- [REQUIREMENT]:
All lines in the records below from the line with "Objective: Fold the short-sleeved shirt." through the line with "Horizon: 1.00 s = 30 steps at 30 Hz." are to be given again exactly, both ends included; the pictures are to be left out.

[Opening SUPPLIED DATA section]

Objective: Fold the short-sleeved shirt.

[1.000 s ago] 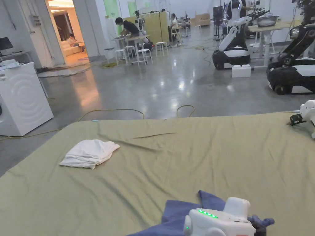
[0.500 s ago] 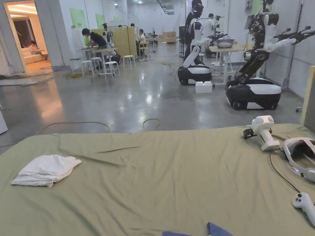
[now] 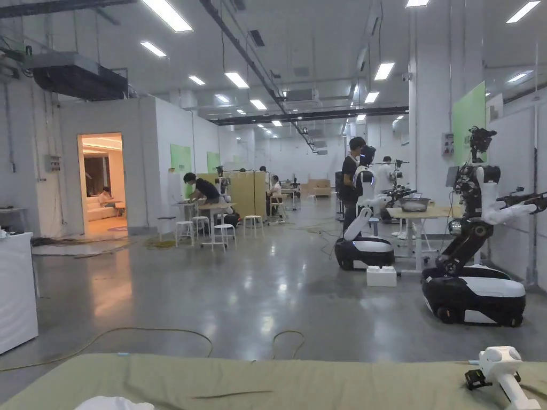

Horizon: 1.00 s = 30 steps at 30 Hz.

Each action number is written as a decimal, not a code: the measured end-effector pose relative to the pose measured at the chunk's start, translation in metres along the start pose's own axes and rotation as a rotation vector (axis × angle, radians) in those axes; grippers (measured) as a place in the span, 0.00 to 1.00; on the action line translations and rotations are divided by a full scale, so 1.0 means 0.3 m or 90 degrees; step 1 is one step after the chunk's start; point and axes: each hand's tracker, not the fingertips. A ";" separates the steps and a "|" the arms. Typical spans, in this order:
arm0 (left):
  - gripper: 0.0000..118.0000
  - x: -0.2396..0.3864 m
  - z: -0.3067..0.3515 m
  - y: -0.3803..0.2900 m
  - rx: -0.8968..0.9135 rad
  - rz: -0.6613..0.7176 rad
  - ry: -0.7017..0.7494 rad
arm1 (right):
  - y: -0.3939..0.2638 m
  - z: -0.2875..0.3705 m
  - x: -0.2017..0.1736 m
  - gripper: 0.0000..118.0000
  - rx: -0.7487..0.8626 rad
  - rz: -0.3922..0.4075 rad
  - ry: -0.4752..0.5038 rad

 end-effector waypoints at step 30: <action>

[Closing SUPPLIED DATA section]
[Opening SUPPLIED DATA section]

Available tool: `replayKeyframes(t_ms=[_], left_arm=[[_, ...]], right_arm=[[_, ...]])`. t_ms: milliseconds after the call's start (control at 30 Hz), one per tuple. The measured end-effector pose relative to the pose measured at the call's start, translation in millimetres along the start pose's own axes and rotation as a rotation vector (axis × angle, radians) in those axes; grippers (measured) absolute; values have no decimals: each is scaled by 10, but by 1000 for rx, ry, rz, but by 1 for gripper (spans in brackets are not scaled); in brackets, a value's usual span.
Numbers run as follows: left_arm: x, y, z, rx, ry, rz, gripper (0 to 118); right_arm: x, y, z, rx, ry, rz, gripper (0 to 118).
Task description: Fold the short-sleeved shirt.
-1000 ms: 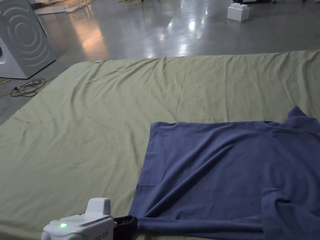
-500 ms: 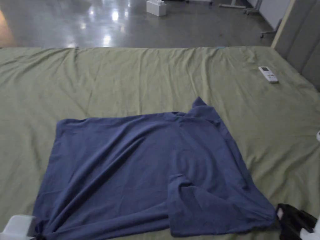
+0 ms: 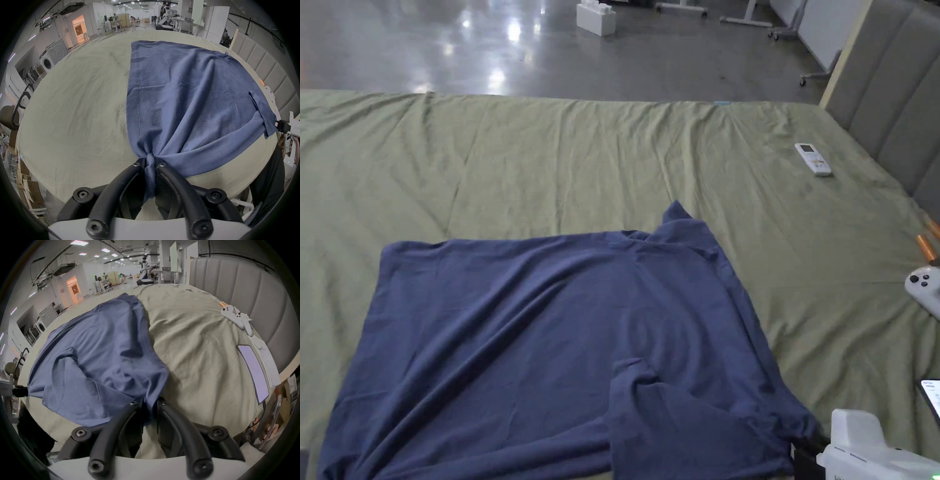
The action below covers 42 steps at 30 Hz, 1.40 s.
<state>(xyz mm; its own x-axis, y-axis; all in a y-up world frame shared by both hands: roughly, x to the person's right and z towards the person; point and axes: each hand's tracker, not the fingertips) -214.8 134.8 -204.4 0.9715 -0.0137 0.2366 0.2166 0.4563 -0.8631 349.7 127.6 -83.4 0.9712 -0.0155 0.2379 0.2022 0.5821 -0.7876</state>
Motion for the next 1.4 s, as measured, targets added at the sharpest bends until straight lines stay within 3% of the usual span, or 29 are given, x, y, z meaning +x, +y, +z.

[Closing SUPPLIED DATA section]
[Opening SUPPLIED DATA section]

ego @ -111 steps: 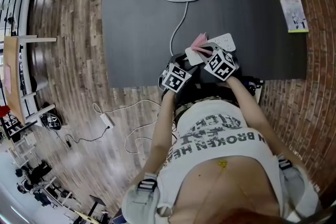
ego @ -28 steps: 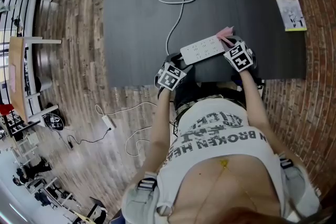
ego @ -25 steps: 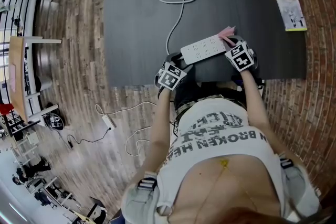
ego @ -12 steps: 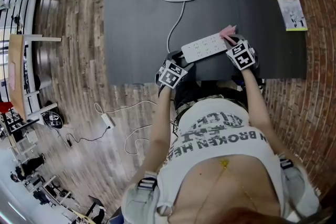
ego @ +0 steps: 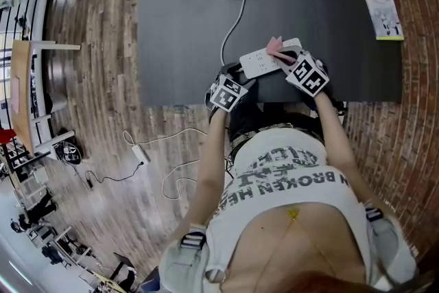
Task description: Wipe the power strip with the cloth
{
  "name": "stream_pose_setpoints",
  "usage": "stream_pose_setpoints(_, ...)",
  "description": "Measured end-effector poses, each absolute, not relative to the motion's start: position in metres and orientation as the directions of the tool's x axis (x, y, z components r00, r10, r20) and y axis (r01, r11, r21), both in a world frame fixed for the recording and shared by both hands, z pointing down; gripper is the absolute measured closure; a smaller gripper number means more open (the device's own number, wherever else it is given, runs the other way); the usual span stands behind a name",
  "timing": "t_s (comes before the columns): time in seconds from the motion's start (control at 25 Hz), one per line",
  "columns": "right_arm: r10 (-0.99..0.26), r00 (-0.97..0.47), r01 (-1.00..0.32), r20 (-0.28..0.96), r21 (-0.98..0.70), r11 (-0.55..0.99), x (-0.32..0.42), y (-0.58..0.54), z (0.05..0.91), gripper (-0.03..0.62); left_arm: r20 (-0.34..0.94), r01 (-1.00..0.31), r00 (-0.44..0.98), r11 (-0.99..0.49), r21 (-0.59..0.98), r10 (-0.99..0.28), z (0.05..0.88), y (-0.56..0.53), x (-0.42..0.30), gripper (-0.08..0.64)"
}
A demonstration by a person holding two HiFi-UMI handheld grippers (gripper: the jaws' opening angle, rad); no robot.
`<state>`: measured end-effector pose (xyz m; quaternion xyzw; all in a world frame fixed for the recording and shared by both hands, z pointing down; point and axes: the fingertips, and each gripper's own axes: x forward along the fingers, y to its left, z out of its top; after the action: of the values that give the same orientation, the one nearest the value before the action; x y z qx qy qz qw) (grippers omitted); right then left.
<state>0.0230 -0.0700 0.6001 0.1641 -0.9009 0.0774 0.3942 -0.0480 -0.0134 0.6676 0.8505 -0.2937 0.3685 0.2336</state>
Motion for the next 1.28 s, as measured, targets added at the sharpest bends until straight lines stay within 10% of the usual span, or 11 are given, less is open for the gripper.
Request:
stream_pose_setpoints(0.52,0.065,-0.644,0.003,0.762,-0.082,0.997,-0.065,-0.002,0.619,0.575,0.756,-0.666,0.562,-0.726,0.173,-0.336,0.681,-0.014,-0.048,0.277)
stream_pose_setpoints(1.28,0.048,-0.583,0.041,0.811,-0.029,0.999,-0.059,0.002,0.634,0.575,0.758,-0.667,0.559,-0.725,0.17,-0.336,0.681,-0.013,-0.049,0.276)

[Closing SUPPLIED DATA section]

- [OUTPUT FOR THIS TASK]:
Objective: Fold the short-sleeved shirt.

[1.000 s ago] 
[0.500 s ago] 
[now] 

Horizon: 1.00 s = 30 steps at 30 Hz.

What was requested is fully covered by this answer.